Hughes swallowed hard, staring at Jason with a mix of awe and horror. "Sub-basement. There's a freight elevator down the hall."

"Lead the way," Jason grabbed his rifle.

They left the control room, the sound of the riot echoing through the bunker's ventilation shafts.

Hughes found the heavy steel doors of the freight elevator. He hit the override switch. The doors groaned open, revealing a dark, utilitarian shaft.

They climbed in. The elevator descended with a shuddering jolt, taking them deep beneath the Tower.

"The main generator should be right below the Wetware floor," Hughes said, checking his datapad. "It's a high-yield Gates-Cell. It'll have enough juice to fry our tires if we aren't careful."

The elevator stopped. The doors hissed open.

Hughes stepped out into the dark. He cracked another chemical flare.

The red light washed over the room.

Hughes stopped dead. The flare dropped from his hand.

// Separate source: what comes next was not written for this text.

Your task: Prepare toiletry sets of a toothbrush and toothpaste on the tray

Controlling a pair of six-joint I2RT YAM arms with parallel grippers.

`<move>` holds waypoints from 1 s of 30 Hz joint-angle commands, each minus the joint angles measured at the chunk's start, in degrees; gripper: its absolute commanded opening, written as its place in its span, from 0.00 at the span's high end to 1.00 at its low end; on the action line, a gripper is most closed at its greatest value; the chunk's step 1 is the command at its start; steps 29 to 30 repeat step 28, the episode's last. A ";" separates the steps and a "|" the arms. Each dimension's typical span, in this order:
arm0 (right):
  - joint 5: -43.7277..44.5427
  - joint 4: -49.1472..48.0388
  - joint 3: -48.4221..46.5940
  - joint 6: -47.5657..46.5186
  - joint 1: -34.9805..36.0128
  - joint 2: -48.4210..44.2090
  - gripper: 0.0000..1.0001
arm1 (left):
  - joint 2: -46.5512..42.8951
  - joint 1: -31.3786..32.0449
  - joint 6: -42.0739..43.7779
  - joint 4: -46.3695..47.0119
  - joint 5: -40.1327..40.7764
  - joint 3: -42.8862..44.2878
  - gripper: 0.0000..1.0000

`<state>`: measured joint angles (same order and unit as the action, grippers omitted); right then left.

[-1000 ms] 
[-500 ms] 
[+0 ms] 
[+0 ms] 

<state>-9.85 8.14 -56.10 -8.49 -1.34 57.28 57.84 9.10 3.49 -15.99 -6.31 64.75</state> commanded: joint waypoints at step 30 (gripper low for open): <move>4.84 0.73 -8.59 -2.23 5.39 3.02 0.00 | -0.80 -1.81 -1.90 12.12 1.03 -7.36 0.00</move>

"Oh, no," Hughes whispered.

Jason stepped out behind him.

They hadn't found a machine room. They had found the heart.

In the center of the room sat a massive, glowing blue reactor. It was beautiful, humming with raw power.

But it wasn't just a battery.

Thick, transparent umbilical cords ran from the top of the reactor directly up into the ceiling. They pulsed with blue light, pumping aerated fluid and power upward.

Directly to the Wetware tanks on the floor above.

The power source they needed to escape was the life support system for the hundreds of human brains trapped in the Tower.

"Boss," O'Malley said softly. "If we take that battery..."

"I know," Jason said, staring at the pulsing cords. "We kill them all."